TDM 20200: Project 5 — 2023

Motivation: Learning to scrape data can take time. We want to make sure you get comfortable with it! For this reason, we will continue to scrape data from Zillow to answer various questions. This will allow you to continue to get familiar with the tools, without having to re-learn everything about the website of interest.

Context: This is the fourth project on web scraping, where we will continue to focus on honing our skills using selenium.

Scope: Python, web scraping, selenium, matplotlib/plotly

Learning Objectives
  • Review and summarize the differences between XML and HTML/CSV.

  • Use the requests package to scrape a web page.

  • Use the lxml package to filter and parse data from a scraped web page.

  • Use the beautifulsoup4 package to filter and parse data from a scraped web page.

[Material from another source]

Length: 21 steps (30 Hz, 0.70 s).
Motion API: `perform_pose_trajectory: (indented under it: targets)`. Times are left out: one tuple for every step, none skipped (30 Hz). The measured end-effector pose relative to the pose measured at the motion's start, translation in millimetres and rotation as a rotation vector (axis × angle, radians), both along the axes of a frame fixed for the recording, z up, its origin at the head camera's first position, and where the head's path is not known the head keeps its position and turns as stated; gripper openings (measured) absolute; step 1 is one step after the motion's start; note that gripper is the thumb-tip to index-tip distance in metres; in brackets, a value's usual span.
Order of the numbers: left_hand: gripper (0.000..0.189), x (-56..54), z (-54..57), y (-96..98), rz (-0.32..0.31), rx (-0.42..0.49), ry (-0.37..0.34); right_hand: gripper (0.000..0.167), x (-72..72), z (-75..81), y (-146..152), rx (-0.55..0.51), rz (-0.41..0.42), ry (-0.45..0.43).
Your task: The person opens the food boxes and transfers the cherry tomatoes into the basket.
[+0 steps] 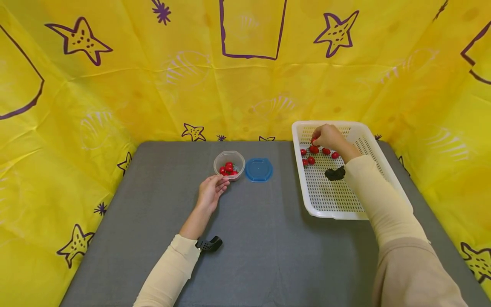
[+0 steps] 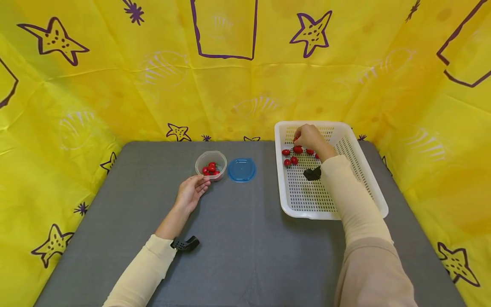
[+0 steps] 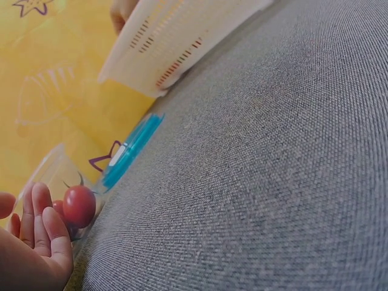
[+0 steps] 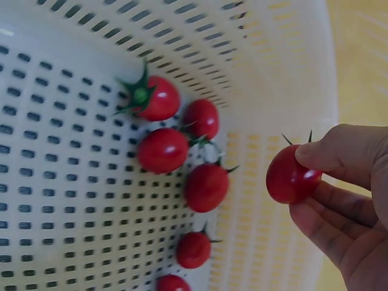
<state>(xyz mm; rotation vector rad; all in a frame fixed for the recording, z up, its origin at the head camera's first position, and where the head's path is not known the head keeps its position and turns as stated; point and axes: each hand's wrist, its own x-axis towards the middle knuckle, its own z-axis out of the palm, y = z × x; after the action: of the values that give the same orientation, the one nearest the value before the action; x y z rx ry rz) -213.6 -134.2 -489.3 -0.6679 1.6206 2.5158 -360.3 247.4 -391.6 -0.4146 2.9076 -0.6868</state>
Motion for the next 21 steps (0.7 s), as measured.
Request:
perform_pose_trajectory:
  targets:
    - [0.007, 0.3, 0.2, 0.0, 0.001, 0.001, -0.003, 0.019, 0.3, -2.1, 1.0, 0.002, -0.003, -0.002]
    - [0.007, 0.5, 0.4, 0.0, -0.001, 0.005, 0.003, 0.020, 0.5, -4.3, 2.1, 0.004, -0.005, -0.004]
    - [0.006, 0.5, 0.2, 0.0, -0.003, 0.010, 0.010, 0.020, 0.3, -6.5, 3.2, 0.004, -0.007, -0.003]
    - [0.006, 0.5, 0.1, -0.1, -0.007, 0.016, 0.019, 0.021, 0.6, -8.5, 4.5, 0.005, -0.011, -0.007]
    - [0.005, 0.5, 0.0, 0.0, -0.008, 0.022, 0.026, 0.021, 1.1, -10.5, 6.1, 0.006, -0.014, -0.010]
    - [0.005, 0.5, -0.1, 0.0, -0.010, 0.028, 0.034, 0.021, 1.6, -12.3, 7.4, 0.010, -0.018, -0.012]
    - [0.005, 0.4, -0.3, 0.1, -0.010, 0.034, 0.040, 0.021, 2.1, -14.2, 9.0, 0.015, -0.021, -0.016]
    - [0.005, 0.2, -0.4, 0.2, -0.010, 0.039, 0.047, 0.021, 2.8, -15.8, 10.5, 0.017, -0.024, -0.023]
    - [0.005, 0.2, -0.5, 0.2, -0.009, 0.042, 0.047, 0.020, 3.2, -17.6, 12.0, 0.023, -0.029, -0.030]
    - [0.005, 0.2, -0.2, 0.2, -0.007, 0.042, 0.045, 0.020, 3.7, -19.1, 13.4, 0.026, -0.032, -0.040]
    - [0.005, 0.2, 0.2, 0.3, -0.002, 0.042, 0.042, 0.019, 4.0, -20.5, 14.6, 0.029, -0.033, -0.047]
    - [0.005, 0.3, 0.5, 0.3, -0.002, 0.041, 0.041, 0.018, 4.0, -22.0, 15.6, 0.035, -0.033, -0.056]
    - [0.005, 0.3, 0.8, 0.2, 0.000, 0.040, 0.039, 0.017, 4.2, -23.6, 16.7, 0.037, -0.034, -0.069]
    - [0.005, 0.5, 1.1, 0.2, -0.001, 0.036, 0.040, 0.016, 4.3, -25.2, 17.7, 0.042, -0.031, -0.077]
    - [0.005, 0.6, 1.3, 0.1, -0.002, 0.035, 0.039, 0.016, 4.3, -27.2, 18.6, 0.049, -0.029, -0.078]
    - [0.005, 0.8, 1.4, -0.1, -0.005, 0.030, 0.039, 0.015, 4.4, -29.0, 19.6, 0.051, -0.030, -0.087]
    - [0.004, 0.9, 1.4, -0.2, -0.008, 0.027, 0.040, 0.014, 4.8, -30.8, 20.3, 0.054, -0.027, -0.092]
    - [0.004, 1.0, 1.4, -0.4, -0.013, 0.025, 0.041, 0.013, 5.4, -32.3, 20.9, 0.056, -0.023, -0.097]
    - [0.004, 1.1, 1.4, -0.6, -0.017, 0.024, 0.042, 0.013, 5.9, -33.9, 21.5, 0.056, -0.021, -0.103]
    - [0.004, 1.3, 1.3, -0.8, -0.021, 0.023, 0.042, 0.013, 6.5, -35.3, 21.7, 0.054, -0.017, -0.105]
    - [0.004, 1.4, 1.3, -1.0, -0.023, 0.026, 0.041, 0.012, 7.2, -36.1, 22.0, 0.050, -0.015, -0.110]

  • Use selenium to interact with a browser in order to get a web page to a desired state for scraping.

Make sure to read about, and use the template found here, and the important information about projects submissions here.

Questions

Interested in being a TA? Please apply: purdue.ca1.qualtrics.com/jfe/form/SV_08IIpwh19umLvbE

Question 1

In the previous couple of projects, you’ve been utilizing selenium to scrape zpid information from Zillow. This begs the question — how can we use those values? For example, the following is a sample of data you may have received from one of your scraping functions.

example output
['zpid_58879763',
 'zpid_42717098',
 'zpid_54478236']

How can you use these? Well, what about just pasting the value into the URL, maybe: zillow.com/homes/for_sale/zpid_58879763/. What happens? Well, it doesn’t really work, unfortunately. However, if you browse Zillow a bit, you may realize that when you click on individual properties, the number and "zpid" part are reversed. Let’s test this out: zillow.com/homes/for_sale/58879763_zpid/. It works! This pulls up a webpage containing all of the details of the property! That is pretty cool.

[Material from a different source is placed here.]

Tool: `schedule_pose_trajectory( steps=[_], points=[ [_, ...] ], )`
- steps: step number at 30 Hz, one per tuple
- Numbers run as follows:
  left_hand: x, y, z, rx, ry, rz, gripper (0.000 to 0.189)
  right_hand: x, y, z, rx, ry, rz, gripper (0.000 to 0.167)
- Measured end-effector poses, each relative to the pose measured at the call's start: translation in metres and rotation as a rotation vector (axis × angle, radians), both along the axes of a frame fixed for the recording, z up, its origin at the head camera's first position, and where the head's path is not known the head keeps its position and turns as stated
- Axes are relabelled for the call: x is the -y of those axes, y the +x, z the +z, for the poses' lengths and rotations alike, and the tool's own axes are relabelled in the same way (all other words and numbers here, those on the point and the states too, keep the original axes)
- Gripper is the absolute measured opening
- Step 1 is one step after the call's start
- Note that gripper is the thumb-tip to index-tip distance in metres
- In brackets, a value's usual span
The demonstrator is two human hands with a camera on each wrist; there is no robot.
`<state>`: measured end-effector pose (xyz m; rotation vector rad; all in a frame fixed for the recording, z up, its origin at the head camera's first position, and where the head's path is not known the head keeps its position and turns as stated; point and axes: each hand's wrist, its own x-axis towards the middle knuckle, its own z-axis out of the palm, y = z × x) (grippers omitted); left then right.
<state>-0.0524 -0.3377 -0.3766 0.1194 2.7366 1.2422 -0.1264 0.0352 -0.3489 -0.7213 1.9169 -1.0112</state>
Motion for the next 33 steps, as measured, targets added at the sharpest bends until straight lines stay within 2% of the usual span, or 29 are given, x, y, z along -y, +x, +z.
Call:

Take your favorite version of the get_zpids function from the previous project, and tweak it slightly, so instead of returning lists of zpid values like:

example output
['zpid_58879763',
 'zpid_42717098',
 'zpid_54478236']

Instead, return a list of URLs like:

example output
['https://zillow.com/homes/for_sale/58879763_zpid/',
 'https://zillow.com/homes/for_sale/42717098_zpid/',
 'https://zillow.com/homes/for_sale/54478236_zpid/']

Great! Now, you can search Zillow, and get a (hopefully) robust list of property links that match your search term!

# example usages
get_zpids("West Lafayette, IN")
get_zpids("47933")
get_zpids("apple")

Test it out on a search term or two (in your Jupyter Notebook) and make sure it behaves like you expect. Test out a resulting link to make sure you get to see the details page of the property.

Items to submit
  • Code used to solve this problem.

  • Output from running the code.

Question 2

One of the fun parts of scraping, we have largely taken away from you so far this semester. Scraping is fun because different people have different interests, and scraping allows you to assemble datasets based around those interests, which you can then analyze. We will give you more freedom to do this next project, and a little bit more starting now.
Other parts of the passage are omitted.